Sorry to be the contrarian lib, but I mean this question in good faith: what happens if the Coalition for AI Safety triumphs in the West, and the resulting regulation slows down AI research in the US, and China beats us to the singularity?
Even if you are very cynical about capitalism/liberal democracy/The Establishment, you must think that CCP overlords are *at least* as bad as, like, Peter Thiel types. And bear in mind that China is not some quasi-functional oligarchy anymore, but a braindead dictatorship under Xi.
I think of an AI revolution (in a non-extinction scenario) as being like the Second Agricultural Revolution - very disruptive and destructive but Pareto efficient, and probably good, in the long (perhaps very long) term.
Better dead than communist right ?
If China beats us to superintelligent AI, if and because no safetyist movement succeeds there, we'll be dead *and* communist.
To be less tongue-in-cheek; an out-of-control paperclip maximizer only needs to be invented *once* to turn all of humanity into paperclips. Stopping Sam Altman from creating a paperclip maximizer in California does humanity no good if another country makes their own paperclip maximizer.
I think there is a narrow path in which the Safety and Acceleration camps compromise, where the latter can freely "accelerate" in exchange for whatever concessions the former demands, like controls on extreme & permanent economic inequality. But this "golden path" seems much less likely than one of these two camps winning and the other just losing - and it isn't obvious to me that the team AI Safety winning in the US, and only the US, will do humanity any good.
If the Coalition for AI Safety triumphs, I expect the US will try to negotiate a treaty with China. China seems amenable:
https://www.scmp.com/opinion/china-opinion/article/3298281/cooperation-ai-safety-must-transcend-geopolitical-interference
Appreciate this reply - this is very interesting stuff, and also very encouraging.
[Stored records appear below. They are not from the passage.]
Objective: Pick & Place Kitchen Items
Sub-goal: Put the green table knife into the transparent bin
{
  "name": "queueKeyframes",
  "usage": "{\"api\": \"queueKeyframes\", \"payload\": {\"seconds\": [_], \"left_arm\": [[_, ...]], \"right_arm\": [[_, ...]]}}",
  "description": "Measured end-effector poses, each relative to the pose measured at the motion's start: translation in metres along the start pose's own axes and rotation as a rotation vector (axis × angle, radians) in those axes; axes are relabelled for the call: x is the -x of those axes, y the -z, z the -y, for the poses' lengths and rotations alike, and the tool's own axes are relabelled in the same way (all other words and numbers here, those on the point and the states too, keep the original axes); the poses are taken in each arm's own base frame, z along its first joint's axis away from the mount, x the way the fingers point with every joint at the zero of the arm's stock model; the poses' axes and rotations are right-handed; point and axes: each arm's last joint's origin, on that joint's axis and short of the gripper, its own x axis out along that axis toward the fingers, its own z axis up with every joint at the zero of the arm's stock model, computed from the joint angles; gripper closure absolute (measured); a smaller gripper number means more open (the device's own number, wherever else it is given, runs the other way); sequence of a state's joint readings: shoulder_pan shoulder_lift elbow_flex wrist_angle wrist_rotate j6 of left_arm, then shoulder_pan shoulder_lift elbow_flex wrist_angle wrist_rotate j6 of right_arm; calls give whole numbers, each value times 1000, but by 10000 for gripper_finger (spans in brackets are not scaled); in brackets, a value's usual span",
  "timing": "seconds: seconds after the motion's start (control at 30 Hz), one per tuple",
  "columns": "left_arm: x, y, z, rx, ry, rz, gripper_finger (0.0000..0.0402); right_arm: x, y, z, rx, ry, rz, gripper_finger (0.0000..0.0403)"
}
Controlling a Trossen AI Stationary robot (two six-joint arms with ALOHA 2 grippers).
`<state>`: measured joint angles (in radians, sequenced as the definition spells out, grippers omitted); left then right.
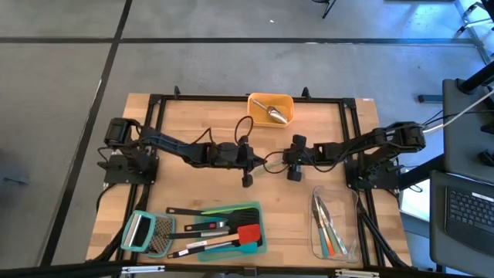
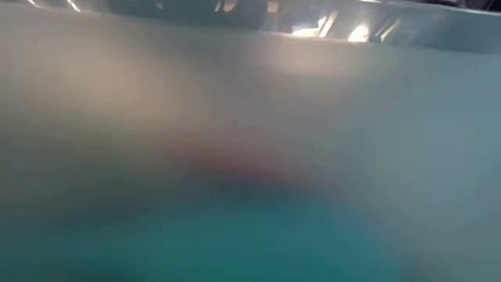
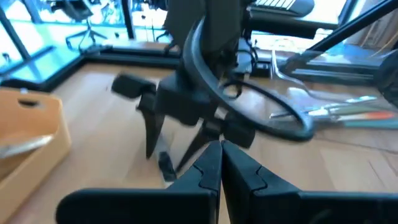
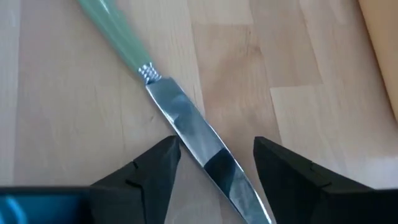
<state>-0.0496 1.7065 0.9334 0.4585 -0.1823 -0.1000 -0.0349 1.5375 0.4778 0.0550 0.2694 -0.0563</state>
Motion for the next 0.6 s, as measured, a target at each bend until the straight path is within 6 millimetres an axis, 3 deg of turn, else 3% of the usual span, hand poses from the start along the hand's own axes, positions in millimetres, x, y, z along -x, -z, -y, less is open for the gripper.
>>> {"api": "queueKeyframes", "payload": {"seconds": [0.2, 0.47, 0.6], "left_arm": [[-1, -7, -2, -38, 38, 50, 398], [-1, -7, -5, -40, 61, 46, 399], [-2, -6, -7, -39, 58, 39, 400]], "right_arm": [[-3, -1, 6, -26, -25, 16, 186], [-6, 0, 15, -58, -72, 22, 225], [-7, 0, 15, 8, -92, 32, 238]]}}
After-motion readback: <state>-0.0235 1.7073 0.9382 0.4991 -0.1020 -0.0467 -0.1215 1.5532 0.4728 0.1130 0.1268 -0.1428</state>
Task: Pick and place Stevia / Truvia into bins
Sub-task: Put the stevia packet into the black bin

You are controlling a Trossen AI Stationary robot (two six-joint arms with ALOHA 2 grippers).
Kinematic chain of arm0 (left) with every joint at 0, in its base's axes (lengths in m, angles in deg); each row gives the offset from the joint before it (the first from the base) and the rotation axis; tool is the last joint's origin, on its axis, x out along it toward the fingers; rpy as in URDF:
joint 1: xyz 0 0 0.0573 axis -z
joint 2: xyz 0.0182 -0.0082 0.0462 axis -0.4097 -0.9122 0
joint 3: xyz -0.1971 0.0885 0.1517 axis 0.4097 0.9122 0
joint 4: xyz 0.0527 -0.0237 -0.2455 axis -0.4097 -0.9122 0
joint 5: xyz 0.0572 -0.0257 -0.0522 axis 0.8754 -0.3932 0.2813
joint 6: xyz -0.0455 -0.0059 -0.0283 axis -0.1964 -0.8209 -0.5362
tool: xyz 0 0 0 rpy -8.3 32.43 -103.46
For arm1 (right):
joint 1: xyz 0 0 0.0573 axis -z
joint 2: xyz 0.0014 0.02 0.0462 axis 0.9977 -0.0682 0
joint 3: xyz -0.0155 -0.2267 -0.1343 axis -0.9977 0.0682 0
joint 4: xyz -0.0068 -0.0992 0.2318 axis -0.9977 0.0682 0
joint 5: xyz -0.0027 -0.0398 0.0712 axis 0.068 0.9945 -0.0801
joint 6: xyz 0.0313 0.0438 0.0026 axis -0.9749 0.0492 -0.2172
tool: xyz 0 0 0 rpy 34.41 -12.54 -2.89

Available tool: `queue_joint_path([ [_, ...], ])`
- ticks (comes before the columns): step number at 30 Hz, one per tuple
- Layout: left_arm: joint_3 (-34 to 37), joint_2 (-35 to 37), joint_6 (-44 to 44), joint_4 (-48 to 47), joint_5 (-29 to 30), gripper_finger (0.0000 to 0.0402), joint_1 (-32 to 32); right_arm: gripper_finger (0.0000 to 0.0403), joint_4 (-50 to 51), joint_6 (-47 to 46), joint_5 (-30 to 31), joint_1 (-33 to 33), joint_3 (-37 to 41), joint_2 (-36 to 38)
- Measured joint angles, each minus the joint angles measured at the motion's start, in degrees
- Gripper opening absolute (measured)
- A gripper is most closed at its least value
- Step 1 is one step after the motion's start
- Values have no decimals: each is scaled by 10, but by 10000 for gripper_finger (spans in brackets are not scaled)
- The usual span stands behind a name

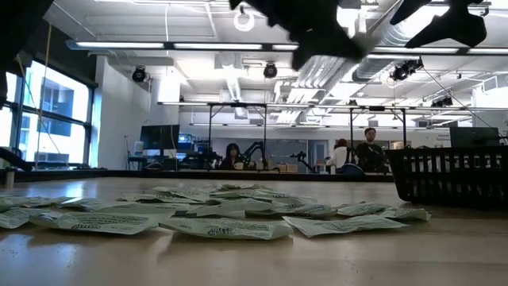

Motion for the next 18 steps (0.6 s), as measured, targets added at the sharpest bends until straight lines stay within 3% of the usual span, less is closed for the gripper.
queue_joint_path([
  [7, -72, -118, -111, 57, 46, 29, 54, 257, 6, 13, 3, -17, 0, 2],
  [12, -133, -192, -170, 5, 48, 38, 57, 257, 6, 14, -3, -30, 0, 2],
  [18, -149, -209, -183, -64, 18, 59, 57, 257, 9, 12, -5, -42, 0, 2],
])
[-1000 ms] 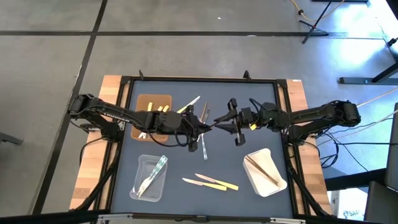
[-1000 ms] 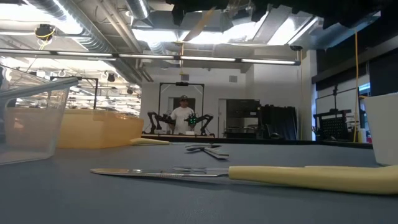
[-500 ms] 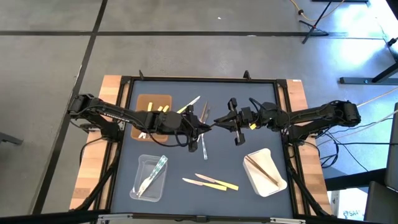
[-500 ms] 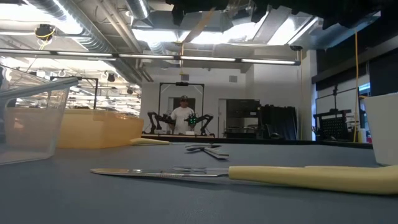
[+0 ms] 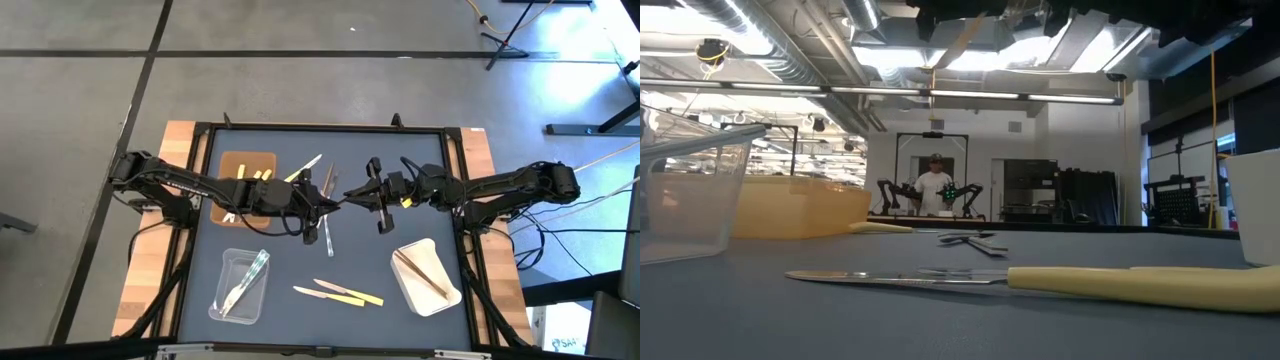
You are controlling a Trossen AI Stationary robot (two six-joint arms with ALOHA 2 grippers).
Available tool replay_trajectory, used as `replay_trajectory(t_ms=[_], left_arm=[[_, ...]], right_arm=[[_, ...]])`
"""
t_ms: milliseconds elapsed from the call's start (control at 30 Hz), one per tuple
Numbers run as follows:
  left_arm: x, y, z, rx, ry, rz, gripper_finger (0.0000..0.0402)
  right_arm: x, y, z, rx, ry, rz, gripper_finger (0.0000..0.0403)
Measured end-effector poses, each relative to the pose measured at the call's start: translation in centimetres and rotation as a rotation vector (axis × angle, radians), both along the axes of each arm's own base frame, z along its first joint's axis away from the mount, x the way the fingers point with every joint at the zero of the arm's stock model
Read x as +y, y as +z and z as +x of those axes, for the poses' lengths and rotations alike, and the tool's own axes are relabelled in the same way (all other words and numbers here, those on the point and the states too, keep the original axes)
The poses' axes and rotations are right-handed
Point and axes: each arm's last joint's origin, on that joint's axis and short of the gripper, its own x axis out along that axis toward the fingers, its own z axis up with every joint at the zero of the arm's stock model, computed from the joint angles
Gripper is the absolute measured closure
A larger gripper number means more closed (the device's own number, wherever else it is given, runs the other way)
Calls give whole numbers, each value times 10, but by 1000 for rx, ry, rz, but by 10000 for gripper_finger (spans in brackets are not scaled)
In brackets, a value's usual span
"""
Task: Sort silverware by color (type)
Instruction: Put the gold knife into the white bin
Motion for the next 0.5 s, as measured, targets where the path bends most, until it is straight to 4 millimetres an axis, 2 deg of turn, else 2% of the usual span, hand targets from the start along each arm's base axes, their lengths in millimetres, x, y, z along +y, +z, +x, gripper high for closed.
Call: replay_trajectory(t_ms=[100,367,500], left_arm=[[0,0,0,-1,2,-5,363],[1,0,0,-1,25,1,296],[1,-2,-1,15,26,2,280]], right_arm=[[0,0,0,1,0,0,398],[-1,0,0,6,-22,8,399],[-1,4,-3,-2,-17,30,400]])
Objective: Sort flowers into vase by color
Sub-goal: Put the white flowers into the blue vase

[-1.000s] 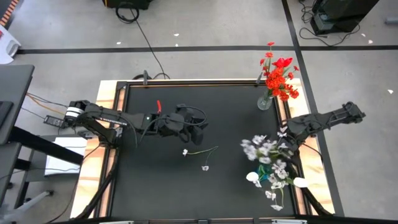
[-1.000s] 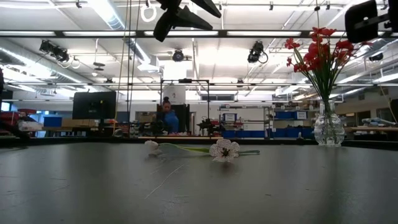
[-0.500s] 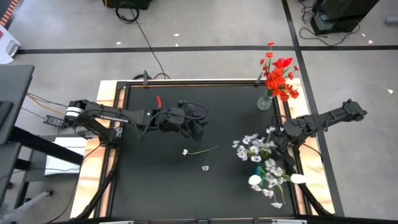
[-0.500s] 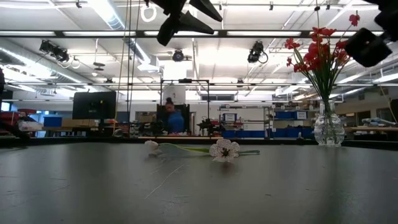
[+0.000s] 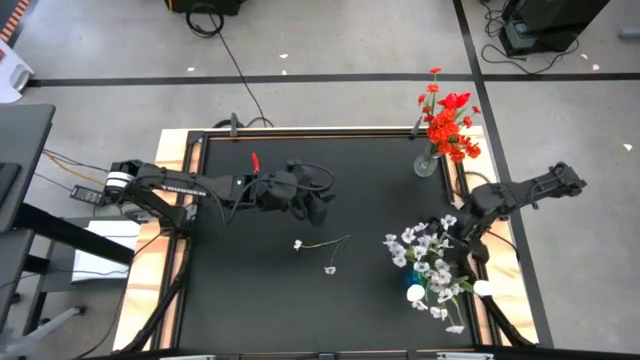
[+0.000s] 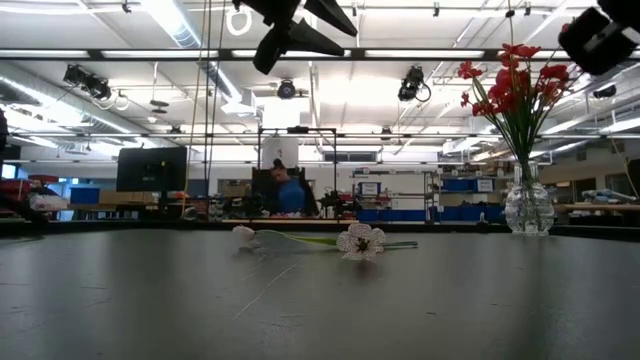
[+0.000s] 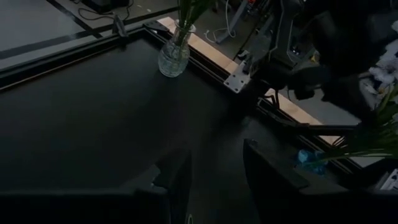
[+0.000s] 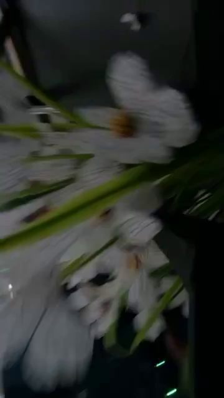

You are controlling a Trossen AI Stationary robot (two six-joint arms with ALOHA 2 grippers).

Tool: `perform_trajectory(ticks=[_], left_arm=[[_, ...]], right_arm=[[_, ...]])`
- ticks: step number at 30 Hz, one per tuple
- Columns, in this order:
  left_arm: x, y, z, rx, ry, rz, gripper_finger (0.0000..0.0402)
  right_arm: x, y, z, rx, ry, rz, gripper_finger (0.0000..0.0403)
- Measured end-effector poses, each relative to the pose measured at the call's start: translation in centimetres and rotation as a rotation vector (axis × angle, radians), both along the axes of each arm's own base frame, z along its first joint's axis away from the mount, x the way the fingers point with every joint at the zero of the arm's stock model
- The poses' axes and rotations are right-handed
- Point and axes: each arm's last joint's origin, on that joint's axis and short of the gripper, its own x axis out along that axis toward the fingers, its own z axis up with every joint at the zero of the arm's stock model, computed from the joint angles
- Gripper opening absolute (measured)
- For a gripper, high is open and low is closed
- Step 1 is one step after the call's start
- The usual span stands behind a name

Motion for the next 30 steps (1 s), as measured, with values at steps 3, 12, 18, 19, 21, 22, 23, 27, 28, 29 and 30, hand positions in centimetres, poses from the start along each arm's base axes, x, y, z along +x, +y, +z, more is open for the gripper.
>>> perform_trajectory(ticks=[3,12,18,19,21,22,23,27,28,29,30], left_arm=[[0.0,-0.2,0.0,0.000,0.000,-0.006,0.0150],[0.0,-0.5,0.0,-0.004,0.000,-0.016,0.0150],[-0.2,-0.5,-0.3,-0.002,0.038,-0.015,0.0150],[-0.3,-0.5,-0.6,-0.001,0.063,-0.015,0.0150],[-0.4,-0.5,-0.9,-0.004,0.100,-0.012,0.0150],[-0.5,-0.5,-1.0,-0.007,0.109,-0.012,0.0150],[-0.5,-0.6,-1.0,-0.010,0.114,-0.013,0.0150],[-0.7,-1.1,-1.3,-0.011,0.142,-0.026,0.0150],[-0.8,-1.3,-1.4,-0.009,0.159,-0.031,0.0150],[-0.9,-1.4,-1.6,-0.008,0.182,-0.033,0.0150],[-1.0,-1.4,-1.8,-0.008,0.204,-0.034,0.0150]], right_arm=[[-0.4,-0.2,0.7,0.058,-0.036,-0.012,0.0218],[-1.6,-0.5,2.1,0.199,-0.105,-0.011,0.0253],[-2.0,-1.4,3.9,0.207,-0.359,-0.255,0.0251],[-2.0,-1.6,4.1,0.200,-0.399,-0.331,0.0251],[-2.0,-1.9,4.5,0.161,-0.475,-0.454,0.0252],[-1.9,-2.0,4.7,0.136,-0.508,-0.498,0.0252],[-1.8,-2.1,4.8,0.110,-0.536,-0.532,0.0252],[-0.7,-2.1,4.7,-0.009,-0.559,-0.632,0.0252],[-0.3,-2.1,4.7,-0.035,-0.568,-0.655,0.0252],[0.0,-2.1,4.9,-0.070,-0.575,-0.673,0.0252],[0.4,-2.1,5.2,-0.107,-0.583,-0.692,0.0252]])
I think staving off AI-caused destruction induced by intense geopolitical competition will involve some kind of "digital open skies treaty." I'm not at all a tech person, so I have no idea if/how that could/would work, but nevertheless this is interesting stuff.
> Even if you are very cynical about capitalism/liberal democracy/The Establishment, you must think that CCP overlords are *at least* as bad as, like, Peter Thiel types.
Actually, no, I don't. Not even remotely. It's more like
the collective will of the NYSE < peter thiel < chinese nationalists ~ american nationalists ~ sam altman < Xi ~ pre-brainworms Biden < the chinese new left ~ american new dealers, if any still survive.
Contrary to internet consensus, Xi is the head of the *centrist* faction of the CCP, to the extent that it can cleanly be cut up like that; not my preferred choice, obviously, but he's keeping far worse things at bay.
The issue isn't Xi's ideological tendencies, it's the way his leadership has transformed the Party as an institution. The corruption purges he opened his premiership with have brought about (1) a chilling effect within intra-Party discourse and (2) an extreme case of Tall Poppy Syndrome, which is especially concentrated toward the younger cohorts in the Party. So I'm not concerned about Xi being a mArxIsT or whatever, I'm concerned about the ruling aristocracy of the largest nation of earth being functionally braindead.
In the US, high education / human capital polarization contributes to a situation where every 4-8 years we rotate between a government that can, possibly, make necessary reforms and a government like we have now, which, well... yeah. China's problem is more severe in the *long-term* because of point (2) above; when Xi retires or dies, there are no rising stars to fill his shoes. In the short-run, if Xi decides to blow up bilateral ties with the US by pulling the trigger on Taiwan... who is going to stop him? Who in the Party will question him?